To complement the usage of the TPC-C specification for OLTP workloads HammerDB also uses the relevant TPC specification for Analytic Systems called TPC-H. Just as with the TPC-C specification the “TPC benchmarks are industry standards. The TPC, at no charge, distributes its benchmark specifications to the public.”Therefore HammerDB includes an implementation of the specification of the TPC-H benchmark that can be run in any supported database environment. As with the load tests based upon TPC-C it is important to note that the implementation is not a full specification TPC-H benchmark and the query results cannot be compared with the official published benchmarks in any way. Instead the same approach has been taken to enable you to run an accurate and repeatable query based workload against your own database. TPC-H in simple terms can be thought of as complementing the workload implemented in TPC-C related to the activities of a wholesale supplier.
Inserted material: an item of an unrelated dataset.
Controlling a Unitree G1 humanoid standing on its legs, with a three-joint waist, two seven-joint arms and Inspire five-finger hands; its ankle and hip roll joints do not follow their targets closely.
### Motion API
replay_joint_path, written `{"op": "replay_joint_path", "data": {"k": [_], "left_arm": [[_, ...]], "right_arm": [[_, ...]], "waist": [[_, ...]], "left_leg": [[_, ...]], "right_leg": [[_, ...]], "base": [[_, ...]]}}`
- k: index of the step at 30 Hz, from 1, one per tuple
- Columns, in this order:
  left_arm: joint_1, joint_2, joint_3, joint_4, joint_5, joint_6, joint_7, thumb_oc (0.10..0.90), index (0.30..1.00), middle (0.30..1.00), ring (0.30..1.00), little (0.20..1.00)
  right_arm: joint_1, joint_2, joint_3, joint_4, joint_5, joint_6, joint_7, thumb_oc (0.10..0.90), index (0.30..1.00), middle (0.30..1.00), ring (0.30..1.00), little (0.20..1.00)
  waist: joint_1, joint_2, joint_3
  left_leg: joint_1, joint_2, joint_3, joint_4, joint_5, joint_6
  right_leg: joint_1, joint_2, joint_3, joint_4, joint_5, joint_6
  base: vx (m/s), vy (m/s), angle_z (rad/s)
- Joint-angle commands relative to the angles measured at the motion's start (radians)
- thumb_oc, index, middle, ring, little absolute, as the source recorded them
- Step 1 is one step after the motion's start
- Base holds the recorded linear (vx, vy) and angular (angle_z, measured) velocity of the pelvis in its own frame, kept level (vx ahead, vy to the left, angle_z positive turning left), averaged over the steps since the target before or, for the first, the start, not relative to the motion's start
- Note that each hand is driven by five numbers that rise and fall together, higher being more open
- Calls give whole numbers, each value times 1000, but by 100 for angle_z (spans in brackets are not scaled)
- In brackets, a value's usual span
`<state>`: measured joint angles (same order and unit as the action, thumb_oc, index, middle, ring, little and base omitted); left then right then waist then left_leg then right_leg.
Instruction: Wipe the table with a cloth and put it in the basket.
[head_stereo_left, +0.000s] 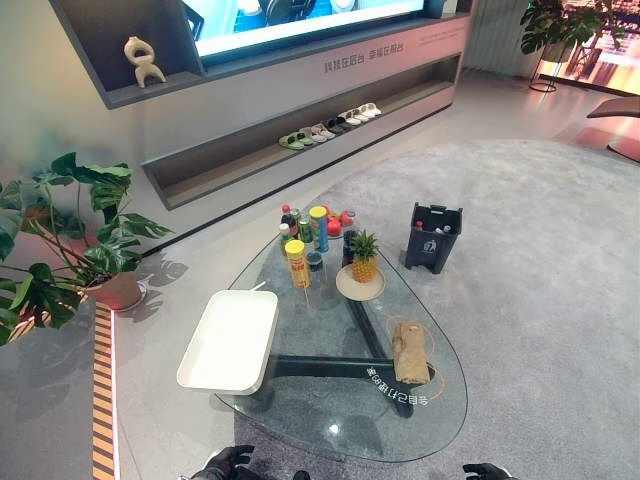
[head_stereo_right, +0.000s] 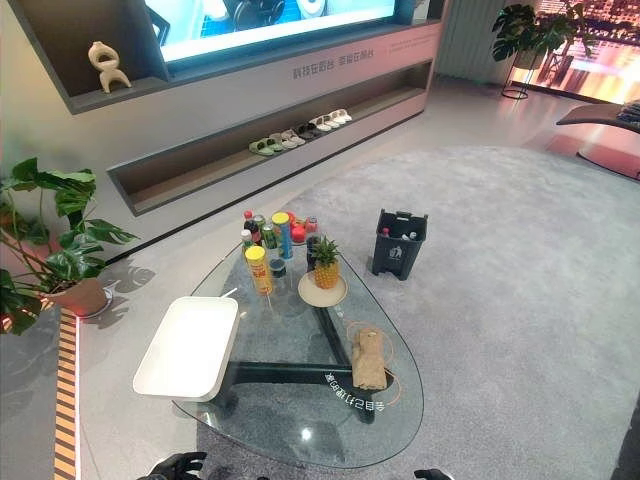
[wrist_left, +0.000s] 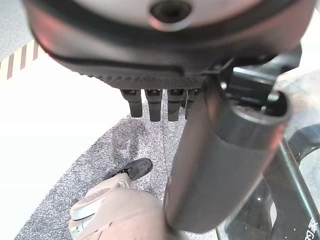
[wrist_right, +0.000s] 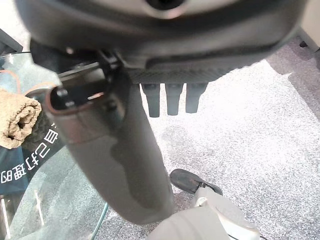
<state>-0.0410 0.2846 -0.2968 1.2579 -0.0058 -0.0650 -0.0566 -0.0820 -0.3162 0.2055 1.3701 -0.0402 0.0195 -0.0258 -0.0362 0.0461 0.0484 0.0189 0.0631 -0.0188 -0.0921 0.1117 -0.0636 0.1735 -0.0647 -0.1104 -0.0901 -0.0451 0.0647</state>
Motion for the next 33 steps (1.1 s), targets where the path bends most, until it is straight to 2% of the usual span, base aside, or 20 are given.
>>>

However whereas TPC-C simulates an online ordering system TPC-H represents the typical workload of business users inquiring about the performance of their business. To do this TPC-H is represented by a set of business focused ad-hoc queries (in addition to concurrent data updates and deletes) and is measured upon the time it takes to complete these queries. In particular the focus is upon highly complex queries that require the processing of large volumes of data. Also in similarity to TPC-C the schema size is not fixed and is dependent upon a Scale Factor and there your schema your test schema can also be as small or large as you wish with a larger schema requiring a more powerful computer system to process the increased data volume for queries. However in contrast to TPC-C it is not valid to compare the test results of query load tests taken at different Scale Factors shown as SF in the Schema diagram.
The workload is represented by users executing a stream of 22 ad-hocs queries against the database with an example query as follows:
-- using 647655760 as a seed to the RNG select l_returnflag, l_linestatus, sum(l_quantity) as sum_qty, sum(l_extendedprice) as sum_base_price, sum(l_extendedprice * (1 - l_discount)) as sum_disc_price, sum(l_extendedprice * (1 - l_discount) * (1 + l_tax)) as sum_charge, avg(l_quantity) as avg_qty, avg(l_extendedprice) as avg_price, avg(l_discount) as avg_disc, count(*) as count_order from lineitem where l_shipdate <= date '1998-12-01' – interval '69' day (3) group by l_returnflag, l_linestatus order by l_returnflag, l_linestatus;
In measuring the results the key aspect is the time the queries take to complete and it is recommended to use the geometric mean of the query times for comparison. A typical performance profile is represented by the time it takes the system to process a query set from Q1 to Q22 (run in a pre-determined random order).